[Problem details]
Below are records to be repeated in full. Give them exactly.

[Study material]

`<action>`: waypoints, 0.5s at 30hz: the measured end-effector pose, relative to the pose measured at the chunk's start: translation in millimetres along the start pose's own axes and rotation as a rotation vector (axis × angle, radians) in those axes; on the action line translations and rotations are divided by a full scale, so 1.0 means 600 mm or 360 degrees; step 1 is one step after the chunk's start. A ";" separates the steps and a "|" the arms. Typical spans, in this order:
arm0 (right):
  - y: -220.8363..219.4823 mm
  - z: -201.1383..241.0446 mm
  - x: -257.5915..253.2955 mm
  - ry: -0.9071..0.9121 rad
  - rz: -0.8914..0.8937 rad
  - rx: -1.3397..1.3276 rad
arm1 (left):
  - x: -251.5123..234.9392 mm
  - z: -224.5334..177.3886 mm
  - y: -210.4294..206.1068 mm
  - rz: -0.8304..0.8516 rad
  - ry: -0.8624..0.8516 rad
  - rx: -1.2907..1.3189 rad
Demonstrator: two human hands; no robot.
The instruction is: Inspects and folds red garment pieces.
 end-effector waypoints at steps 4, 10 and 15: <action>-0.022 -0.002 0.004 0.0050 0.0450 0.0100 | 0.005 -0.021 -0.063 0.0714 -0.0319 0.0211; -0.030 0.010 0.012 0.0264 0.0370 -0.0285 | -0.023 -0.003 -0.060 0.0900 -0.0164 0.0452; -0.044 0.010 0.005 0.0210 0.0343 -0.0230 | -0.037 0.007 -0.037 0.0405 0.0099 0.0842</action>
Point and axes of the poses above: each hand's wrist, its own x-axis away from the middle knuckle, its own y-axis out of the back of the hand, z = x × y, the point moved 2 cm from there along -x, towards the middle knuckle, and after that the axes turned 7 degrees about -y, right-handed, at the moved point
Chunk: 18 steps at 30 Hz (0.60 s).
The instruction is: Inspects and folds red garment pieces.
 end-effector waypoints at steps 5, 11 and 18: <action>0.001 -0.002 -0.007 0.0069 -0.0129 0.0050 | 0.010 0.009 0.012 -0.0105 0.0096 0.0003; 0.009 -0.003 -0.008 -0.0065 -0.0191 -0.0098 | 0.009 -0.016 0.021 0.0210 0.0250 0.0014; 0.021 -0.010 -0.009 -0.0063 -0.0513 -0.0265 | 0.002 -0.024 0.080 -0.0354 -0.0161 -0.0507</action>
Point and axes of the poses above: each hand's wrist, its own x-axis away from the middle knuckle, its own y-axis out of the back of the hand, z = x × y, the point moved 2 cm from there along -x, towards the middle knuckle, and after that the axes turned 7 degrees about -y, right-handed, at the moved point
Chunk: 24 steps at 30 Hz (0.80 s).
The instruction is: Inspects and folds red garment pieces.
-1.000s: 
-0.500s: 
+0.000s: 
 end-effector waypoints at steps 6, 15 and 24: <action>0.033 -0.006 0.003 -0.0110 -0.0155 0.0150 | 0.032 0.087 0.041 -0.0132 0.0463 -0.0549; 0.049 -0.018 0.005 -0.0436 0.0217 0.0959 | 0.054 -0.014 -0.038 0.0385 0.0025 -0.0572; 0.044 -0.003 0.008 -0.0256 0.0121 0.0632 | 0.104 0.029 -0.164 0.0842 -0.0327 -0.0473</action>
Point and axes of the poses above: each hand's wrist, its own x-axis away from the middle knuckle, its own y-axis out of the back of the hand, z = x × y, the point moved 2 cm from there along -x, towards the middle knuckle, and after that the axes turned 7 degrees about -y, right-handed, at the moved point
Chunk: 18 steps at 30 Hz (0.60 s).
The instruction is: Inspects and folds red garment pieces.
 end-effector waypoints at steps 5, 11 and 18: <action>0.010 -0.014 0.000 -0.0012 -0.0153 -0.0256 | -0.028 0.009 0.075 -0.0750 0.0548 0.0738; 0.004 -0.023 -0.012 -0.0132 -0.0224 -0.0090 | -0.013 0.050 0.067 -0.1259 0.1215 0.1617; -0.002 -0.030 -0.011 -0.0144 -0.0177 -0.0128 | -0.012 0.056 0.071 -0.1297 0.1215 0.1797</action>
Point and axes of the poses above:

[Result for this exercise]
`<action>`: waypoints, 0.5s at 30hz: the measured end-effector pose, relative to the pose measured at the chunk's start: translation in millimetres along the start pose's own axes and rotation as a rotation vector (axis × angle, radians) in those axes; on the action line translations and rotations are divided by a full scale, so 1.0 means 600 mm or 360 degrees; step 1 is one step after the chunk's start. A ";" separates the steps and a "|" the arms. Typical spans, in this order:
arm0 (right):
  - y: -220.8363..219.4823 mm
  - z: -201.1383..241.0446 mm
  - x: -257.5915..253.2955 mm
  - ry: -0.9071..0.9121 rad
  - rz: -0.8914..0.8937 rad
  - rx: -1.3397..1.3276 rad
arm1 (left):
  - x: -251.5123..234.9392 mm
  - z: -224.5334..177.3886 mm
  - y: -210.4294..206.1068 mm
  - rz: -0.8304..0.8516 rad
  - ry: -0.8624..0.8516 rad
  - rx: -1.2907..1.3189 rad
Demonstrator: two human hands; no robot.
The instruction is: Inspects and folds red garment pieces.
 end-effector waypoints at steps 4, 10 and 15: <action>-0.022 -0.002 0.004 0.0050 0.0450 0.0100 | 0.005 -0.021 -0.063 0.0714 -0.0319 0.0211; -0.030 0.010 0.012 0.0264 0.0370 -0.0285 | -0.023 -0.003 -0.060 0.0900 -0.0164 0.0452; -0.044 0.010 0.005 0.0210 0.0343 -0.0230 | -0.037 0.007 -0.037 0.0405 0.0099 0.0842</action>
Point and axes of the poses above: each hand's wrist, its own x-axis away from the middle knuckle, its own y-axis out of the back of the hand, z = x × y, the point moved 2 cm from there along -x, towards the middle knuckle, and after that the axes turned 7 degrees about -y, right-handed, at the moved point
Chunk: 18 steps at 30 Hz (0.60 s).
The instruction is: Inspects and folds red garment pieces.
 end-effector waypoints at steps 5, 11 and 18: <action>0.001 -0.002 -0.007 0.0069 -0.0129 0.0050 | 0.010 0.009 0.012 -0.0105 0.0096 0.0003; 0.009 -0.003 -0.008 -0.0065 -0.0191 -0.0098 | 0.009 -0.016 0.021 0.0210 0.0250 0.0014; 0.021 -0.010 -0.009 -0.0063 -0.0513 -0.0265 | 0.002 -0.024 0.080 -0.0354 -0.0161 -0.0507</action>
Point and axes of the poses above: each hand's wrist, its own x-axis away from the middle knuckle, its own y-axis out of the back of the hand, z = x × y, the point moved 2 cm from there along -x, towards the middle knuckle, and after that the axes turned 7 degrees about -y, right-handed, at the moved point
Chunk: 24 steps at 30 Hz (0.80 s).
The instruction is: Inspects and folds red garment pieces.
-1.000s: 
-0.500s: 
+0.000s: 
 end-effector waypoints at steps 6, 15 and 24: <action>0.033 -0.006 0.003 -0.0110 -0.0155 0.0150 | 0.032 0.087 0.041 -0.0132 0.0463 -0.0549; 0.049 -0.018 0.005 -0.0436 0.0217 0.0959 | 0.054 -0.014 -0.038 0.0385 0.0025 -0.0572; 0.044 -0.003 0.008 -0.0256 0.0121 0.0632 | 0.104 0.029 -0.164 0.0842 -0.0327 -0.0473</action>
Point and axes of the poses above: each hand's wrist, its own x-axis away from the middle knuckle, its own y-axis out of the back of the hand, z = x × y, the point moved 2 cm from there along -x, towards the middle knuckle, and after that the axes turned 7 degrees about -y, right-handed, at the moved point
Chunk: 18 steps at 30 Hz (0.60 s).
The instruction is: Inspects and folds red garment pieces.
 end-effector waypoints at steps 5, 11 and 18: <action>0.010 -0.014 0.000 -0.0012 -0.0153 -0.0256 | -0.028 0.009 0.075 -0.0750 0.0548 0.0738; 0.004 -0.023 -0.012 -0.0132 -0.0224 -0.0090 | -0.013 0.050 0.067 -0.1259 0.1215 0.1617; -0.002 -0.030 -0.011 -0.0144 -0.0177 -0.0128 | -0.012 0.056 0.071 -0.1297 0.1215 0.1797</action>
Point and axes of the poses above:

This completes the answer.